Android 18 is a generally well-liked character, praised for her status as the sole female character to physically compete with the male cast for a time as well as her personality. In a 2004 poll among Japanese fans, Android 18 was voted the tenth most popular character in the series. In the 2025 Dragon Ball The One popularity poll, Android 18 was voted as the 8th most popular character. Her relationship with Krillin has also been met with favorability among commentators. Sheldon Pearce of Complex dubbed her the "most compelling" of the androids and credited her with keeping Krillin a relevant character after her introduction. David F. Smith of IGN believed the subplot of the relationship between Android 18 and Krillin helped to keep the Cell arc "a little more interesting". Smith ranked the development of the relationship #6 on his list "Dragon Ball Z: Top 10 Plot Twists". However, Android 18's role in the franchise past the Cell storyline has been met with mixed reception. Android 18 was ranked #4 on Santiago Rashad's list "Top Ten Misused Dragon Ball Characters" who felt that she was underused barring two later films, Bio-Broly and Battle of Gods, and that she was possibly used less due to not being a Saiyan. Aaron Hubbard of Moviepilot observed her shift from fighter to mother and wife as "unjust" given that she had been a threat to the protagonists in her first appearances, though still thought highly of the character. Chris Homer of The Fandom Post felt Android 18's "getting in the spotlight" was one of the decent moments in the Super 17 storyline.

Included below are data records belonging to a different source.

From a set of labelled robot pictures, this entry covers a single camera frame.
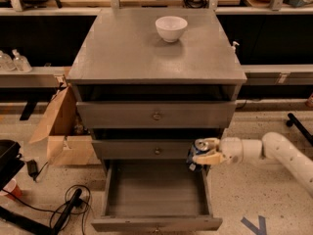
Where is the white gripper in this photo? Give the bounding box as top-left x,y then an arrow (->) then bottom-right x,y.
193,137 -> 244,165

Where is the blue pepsi can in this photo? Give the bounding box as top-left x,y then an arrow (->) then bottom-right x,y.
186,139 -> 210,172

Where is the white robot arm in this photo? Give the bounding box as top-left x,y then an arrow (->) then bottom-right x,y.
187,132 -> 313,196

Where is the grey wooden drawer cabinet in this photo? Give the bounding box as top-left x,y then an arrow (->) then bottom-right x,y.
67,7 -> 248,168

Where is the grey open bottom drawer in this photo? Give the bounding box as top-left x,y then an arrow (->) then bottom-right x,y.
92,160 -> 222,232

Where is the grey top drawer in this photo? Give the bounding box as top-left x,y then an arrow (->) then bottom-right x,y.
76,101 -> 236,129

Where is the grey middle drawer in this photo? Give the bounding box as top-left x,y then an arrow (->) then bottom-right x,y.
92,139 -> 194,160

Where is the black stand leg right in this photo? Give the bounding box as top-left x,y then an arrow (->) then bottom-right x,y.
286,113 -> 313,146

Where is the white ceramic bowl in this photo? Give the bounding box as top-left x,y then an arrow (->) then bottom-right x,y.
156,16 -> 188,42

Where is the open cardboard box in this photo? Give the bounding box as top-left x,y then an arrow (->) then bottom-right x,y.
29,85 -> 95,166

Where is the black power adapter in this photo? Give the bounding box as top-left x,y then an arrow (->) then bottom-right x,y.
26,160 -> 39,178

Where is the black chair base leg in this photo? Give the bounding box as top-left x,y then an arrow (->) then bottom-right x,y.
0,188 -> 84,235

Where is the black bin on left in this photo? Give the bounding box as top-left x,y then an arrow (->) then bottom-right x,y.
0,140 -> 24,190

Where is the red plastic cup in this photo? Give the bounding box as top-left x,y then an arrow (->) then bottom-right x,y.
0,178 -> 22,200

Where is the clear sanitizer pump bottle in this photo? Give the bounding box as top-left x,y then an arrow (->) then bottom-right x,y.
12,49 -> 32,72

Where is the clear sanitizer bottle left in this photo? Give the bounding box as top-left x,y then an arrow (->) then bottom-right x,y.
0,51 -> 16,71

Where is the black floor cable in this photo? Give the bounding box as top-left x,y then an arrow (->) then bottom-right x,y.
1,183 -> 94,235

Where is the grey metal bench rail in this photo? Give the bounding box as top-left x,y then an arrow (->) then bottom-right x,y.
0,67 -> 70,88

Android 18 is a popular subject for cosplay activities by Dragon Ball fandom. Japanese mixed martial artist Itsuki Hirata has cosplayed as the character on at least one occasion. She was the visual inspiration for the Fatal Fury and The King of Fighters character Blue Mary. American mixed martial artist Ronda Rousey revealed in 2015 that she wanted to be Android 18 when she was a child.